When Sahil shared with me drunken time with Himanshu, I could sense how concerned he was with his fear of losing a friendship. Sahil is the most patient guy I have known, but now I feel patience isn’t everything. Sometimes we really need to take a leap of faith in what the heart feels right and let the world take its course. Sahil is still not able to do that, but his friendship with me has made me grow out of my own comfort zone and for that, I will always be thankful for life.

I did a movie marathon today. Three films, back-to-back, in the same auditorium of the same multiplex. It was like the timings of the three films I really wanted to watch on big screen fell into the right screening time slot – Wonder Woman, Despicable M3 and Baby Driver – all for me. This comes, after my four back-to-movie marathon in 2012 (16 July) when I binge watched Tere Bin Laden, Inception, Udaan and The Sorcerer’s Apprentice.

This time, I had some sudden but big realizations:
  • I always like watching a movie till the very end of its credits
  • I tend to enjoy every movie I watch, no matter the shortcomings.
  • I am very good at noticing critical shortcomings in the movie, no matter the genre.
  • I love my movie screening with good-old salty popcorn and ice-chilled coke. I just have to.

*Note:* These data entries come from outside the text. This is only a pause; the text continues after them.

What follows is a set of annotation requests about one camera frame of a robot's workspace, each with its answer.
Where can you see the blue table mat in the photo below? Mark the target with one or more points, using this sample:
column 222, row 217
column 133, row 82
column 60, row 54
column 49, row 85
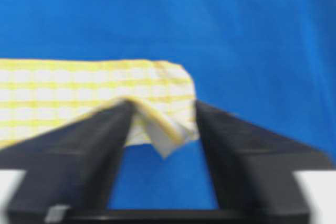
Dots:
column 270, row 62

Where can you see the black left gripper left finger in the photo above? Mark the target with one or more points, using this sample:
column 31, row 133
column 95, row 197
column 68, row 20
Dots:
column 46, row 176

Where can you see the yellow checked towel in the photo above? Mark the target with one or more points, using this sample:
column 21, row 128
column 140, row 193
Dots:
column 42, row 95

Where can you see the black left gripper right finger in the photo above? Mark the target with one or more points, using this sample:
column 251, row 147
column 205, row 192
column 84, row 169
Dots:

So where does this leave me with my always confusing starry-eyed film-industry ambitions?
  • I cannot take a back seat to a creating thing if I am part of it. If I can add an input to it, I will share it – with all right words and level of humility.
  • Acting was my first most ambition in creative field and I am not ashamed of it. My face has started to look weary, a realization I made today, and I must work to be healthy and comfortable again..


Back to  the marathon, I could have watched Spiderman Homecoming also, but there was an hour wait after my third film. Initially I had thought of waiting that time, but realised for good that I should be heading home. Not just that I would be very late, but it might also create uncomfortable talks and situation at home. This was the most wise thing I did for my life and I was rewarded by a chance run into Tarun Sir, who is like my happiness’s lucky charm. I always meet him when I am super happy and most comfortable with myself.

A comfort zone is a beautiful place, but nothing grows over there.

Having my friends around to share my crazy happy time at movies and growing wise about relationships with and because of them is a beautiful thing. But as much as I try to ward to their concern for my job because my belief in self, I must also respect their feelings for me. Agreed, I just want to fall into a trap of a wrong job anymore, but I can definitely take up something, that may add up to my resume in the best way possible.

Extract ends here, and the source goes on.